Abstract
AbstractPaleozoic astrochronologies are limited by uncertainties in past astronomical configurations and the availability of complete stratigraphic sections with precise, independent age control. We show it is possible to reconstruct a robust Paleozoic ~104-yr-resolution astrochronology in the well-preserved and thick Upper Ordovician reference record of Anticosti Island (Canada). The clear imprint of astronomical cycles, including ~18 k.y. precession, potential obliquity, and short and long eccentricity, constrains the entire Vauréal Formation (~1 km thick) to only ~3 m.y. in total, representing ~10 times higher accumulation rates than previously suggested. This ~104 yr resolution represents an order of magnitude increase in the current standard temporal resolution for the Katian and even allows for the detection of sub-Milankovitch climate-scale variability. The loss of a clear precession signal in the uppermost Vauréal Formation might be related to contemporaneous global cooling prior to the Hirnantian glacial maximum as indicated by the δ18O record. Complementary to the study of cyclostratigraphy of longer and often simplified records, it is important to recognize stratigraphic hiatuses and complexities on the ~104 yr scale to achieve robust sub-eccentricity-scale Paleozoic astrochronologies.
Highlights
The theory of astronomical climate forcing has revolutionized our understanding of Cenozoic climate systems and is the basis for unprecedented continuous time scales with precision down to ∼104 yr (Zachos et al, 2001)

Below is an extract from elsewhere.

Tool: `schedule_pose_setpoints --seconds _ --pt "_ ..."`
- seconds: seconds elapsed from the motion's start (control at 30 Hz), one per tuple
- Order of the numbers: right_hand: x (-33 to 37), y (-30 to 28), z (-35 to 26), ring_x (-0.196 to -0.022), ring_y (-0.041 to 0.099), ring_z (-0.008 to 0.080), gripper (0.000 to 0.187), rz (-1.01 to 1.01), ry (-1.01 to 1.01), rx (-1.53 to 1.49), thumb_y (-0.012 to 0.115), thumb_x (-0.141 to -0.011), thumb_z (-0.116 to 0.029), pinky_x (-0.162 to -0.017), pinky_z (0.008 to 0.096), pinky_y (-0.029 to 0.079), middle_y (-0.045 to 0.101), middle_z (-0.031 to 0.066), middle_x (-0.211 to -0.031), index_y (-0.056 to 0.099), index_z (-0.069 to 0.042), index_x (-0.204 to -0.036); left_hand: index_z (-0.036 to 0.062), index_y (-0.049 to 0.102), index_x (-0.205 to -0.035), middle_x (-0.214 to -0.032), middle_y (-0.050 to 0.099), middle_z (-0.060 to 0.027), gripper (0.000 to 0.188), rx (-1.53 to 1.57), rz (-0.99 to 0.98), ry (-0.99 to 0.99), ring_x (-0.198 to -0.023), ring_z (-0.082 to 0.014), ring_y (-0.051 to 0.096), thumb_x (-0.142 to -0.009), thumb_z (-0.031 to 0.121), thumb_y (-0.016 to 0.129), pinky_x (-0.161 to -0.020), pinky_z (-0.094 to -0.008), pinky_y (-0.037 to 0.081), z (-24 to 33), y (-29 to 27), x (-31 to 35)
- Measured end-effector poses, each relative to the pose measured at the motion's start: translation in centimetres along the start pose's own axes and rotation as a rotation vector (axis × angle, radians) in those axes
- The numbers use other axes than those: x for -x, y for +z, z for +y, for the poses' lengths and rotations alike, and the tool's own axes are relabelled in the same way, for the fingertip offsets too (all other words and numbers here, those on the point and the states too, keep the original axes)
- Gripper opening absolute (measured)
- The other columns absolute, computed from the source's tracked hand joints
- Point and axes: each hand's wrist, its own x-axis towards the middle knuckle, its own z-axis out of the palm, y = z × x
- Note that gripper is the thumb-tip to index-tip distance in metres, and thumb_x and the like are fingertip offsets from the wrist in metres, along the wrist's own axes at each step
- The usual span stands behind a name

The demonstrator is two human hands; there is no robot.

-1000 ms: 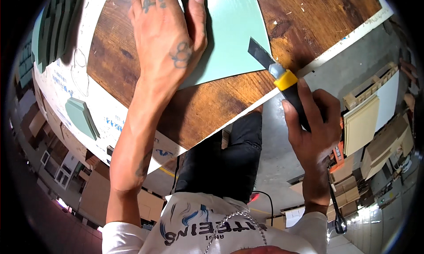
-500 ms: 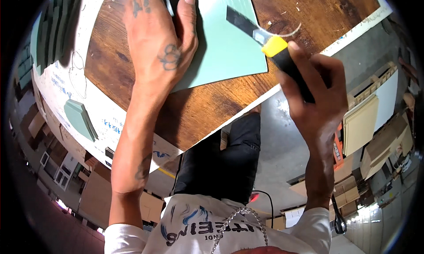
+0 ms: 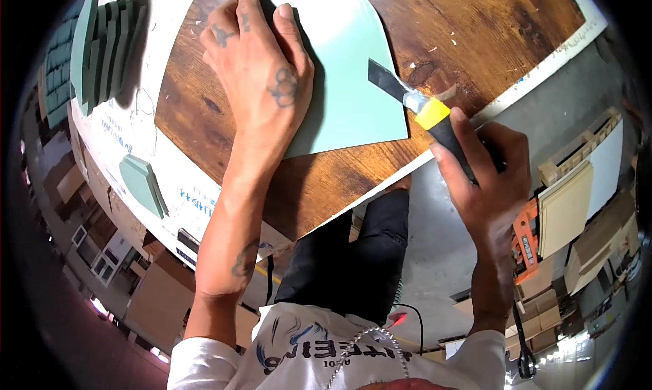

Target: Using a utility knife to trim the edges of curved foam furniture panels.

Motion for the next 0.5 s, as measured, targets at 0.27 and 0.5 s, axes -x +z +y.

We show it is possible to reconstruct a robust Paleozoic ∼104-yr-resolution astrochronology in the well-preserved and thick Upper Ordovician reference record of Anticosti Island (Canada)
Paleozoic astrochronologies are typically based on identification of the stable 405 k.y. eccentricity cycle instead of shorter astronomical cycles, which have the potential to provide an orderof-magnitude increase in temporal resolution
Summary
The theory of astronomical climate forcing has revolutionized our understanding of Cenozoic climate systems and is the basis for unprecedented continuous time scales (astrochronologies) with precision down to ∼104 yr (Zachos et al, 2001). Several researchers have interpreted the record of eccentricity (∼100 and ∼405 k.y.) and long obliquity (∼1.2 m.y.) cycles in the Upper Ordovician reference outcrop sections of Anticosti Island, Québec, Canada (Fig. 1; Long, 2007; Elrick et al, 2013; Ghienne et al, 2014; Mauviel et al, 2020). Extrapolating these interpreted accumulation rates for the relatively homogeneous upper Katian subsurface lithology results in total time spans of tens of millions of years, which is inconsistent with integrated stratigraphic constraints indicating an estimated duration of only 4–5 m.y. Updated biostratigraphy together with new chemostratigraphy indicate that the Vauréal Formation belongs to Ka4, a stage slice estimated at a total duration of 4–5 m.y. (Fig. 1D; see the Supplemental Material; McLaughlin et al, 2016)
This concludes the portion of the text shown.